Alison Bell (born 21 September 1966) is an English journalist and radio presenter.

Career 
In the mid-1990s Bell lived in Wellington, New Zealand and was briefly a presenter on local radio station The Breeze.

Bell was one of the launch presenters for the ITN News Channel in August 2000, presenting various programmes during the day, most notably the lunchtime slot between 12 noon and 2pm. 2003 saw her move to Sky News, where she presented the Sunrise programme weekday mornings.

A year later, she moved to CNN International. She resigned from that position in July 2004, after her arrest outside a restaurant with James Hewitt.

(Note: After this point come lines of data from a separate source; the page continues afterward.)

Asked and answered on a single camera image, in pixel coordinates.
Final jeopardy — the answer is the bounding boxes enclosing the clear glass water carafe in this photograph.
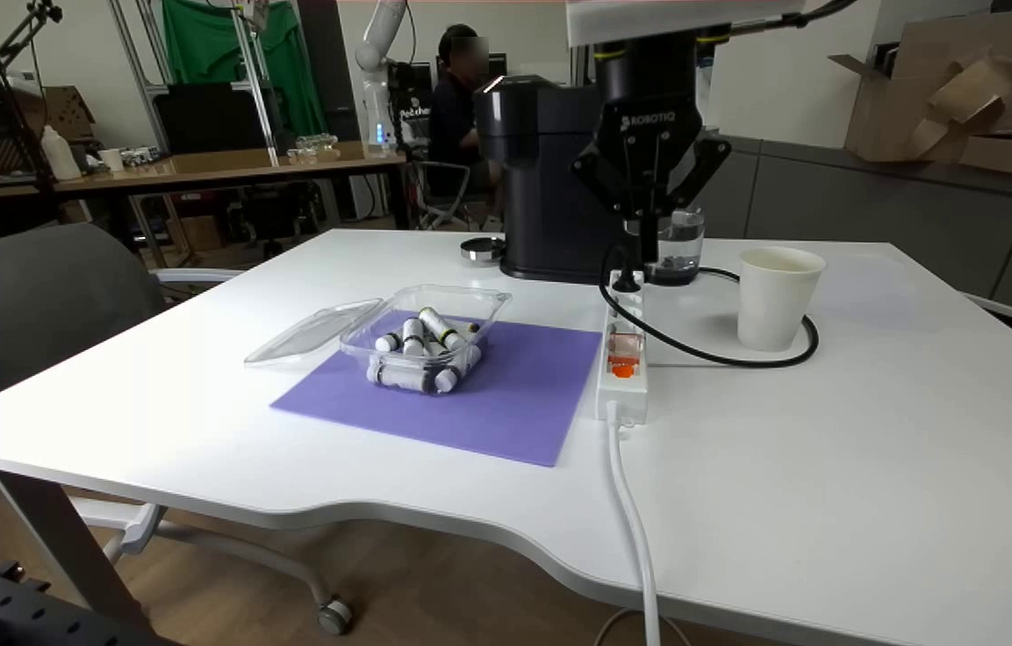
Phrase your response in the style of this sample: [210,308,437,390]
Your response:
[655,205,711,292]

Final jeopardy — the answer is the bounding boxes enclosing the white table leg with caster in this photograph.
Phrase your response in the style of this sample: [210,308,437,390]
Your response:
[104,499,360,639]

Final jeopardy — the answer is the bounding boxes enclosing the black coffee machine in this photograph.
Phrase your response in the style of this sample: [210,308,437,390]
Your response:
[478,72,628,286]

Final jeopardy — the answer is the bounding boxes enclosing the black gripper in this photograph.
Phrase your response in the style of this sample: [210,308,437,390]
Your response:
[567,39,735,296]

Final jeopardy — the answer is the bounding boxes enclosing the white power strip cable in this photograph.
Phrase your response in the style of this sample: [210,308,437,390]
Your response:
[601,399,667,646]

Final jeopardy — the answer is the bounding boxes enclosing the white paper cup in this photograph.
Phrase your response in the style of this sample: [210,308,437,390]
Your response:
[735,246,828,357]

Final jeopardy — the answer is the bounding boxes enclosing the brown cardboard box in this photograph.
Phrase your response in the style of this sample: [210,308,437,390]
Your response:
[828,6,1012,168]

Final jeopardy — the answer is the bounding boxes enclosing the clear plastic container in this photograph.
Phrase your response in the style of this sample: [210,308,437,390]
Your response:
[339,280,515,365]

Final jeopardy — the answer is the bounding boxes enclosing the small round black dish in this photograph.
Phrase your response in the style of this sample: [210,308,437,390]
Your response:
[460,234,515,268]

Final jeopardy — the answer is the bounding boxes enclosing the purple mat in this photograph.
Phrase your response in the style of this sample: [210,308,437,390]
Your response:
[270,314,608,472]

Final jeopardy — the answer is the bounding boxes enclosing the wooden desk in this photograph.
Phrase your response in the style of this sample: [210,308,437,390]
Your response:
[0,140,408,205]

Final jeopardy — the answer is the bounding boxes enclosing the green cloth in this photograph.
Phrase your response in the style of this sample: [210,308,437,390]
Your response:
[158,0,332,140]

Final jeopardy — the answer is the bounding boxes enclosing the white power strip orange switches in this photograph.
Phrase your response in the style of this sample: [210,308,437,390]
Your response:
[597,267,655,432]

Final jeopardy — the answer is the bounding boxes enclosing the white plastic bottle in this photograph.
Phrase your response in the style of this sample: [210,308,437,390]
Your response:
[37,124,87,182]

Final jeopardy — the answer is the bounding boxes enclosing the black power cable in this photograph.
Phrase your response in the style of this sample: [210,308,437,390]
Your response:
[597,264,823,372]

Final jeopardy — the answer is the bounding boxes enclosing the grey table leg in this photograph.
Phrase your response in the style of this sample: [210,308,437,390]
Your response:
[0,472,158,646]

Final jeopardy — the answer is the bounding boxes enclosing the person in dark clothes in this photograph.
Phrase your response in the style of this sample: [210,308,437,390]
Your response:
[423,21,500,171]

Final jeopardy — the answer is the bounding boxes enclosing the grey office chair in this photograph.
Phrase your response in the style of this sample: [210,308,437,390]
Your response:
[0,220,248,425]

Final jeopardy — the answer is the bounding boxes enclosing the black monitor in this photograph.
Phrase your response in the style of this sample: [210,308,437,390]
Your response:
[152,84,285,159]

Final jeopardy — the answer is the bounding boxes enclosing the black perforated metal rail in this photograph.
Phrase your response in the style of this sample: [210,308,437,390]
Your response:
[0,554,165,646]

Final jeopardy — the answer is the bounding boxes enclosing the clear plastic lid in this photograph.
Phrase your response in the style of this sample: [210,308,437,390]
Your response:
[244,298,393,365]

She then joined London radio station LBC 97.3, presenting shows in various timeslots, before presenting a regular show on Friday nights until April 2006. She remained with the station thereafter as a fill-in presenter.

In late 2004 she launched Globell Communications, a media consultancy firm for business professionals and companies.

From 24 September 2007 and until 4 January 2008, Bell presented an afternoon show on LBC 97.3 from 1pm-4pm, in a topical debate show called "Afternoon Delight".

Personal life 
Bell's hobbies include music, travel, tennis, swimming and rollerblading.  A frequent traveller, she is a regular visitor to Australia where her parents now live.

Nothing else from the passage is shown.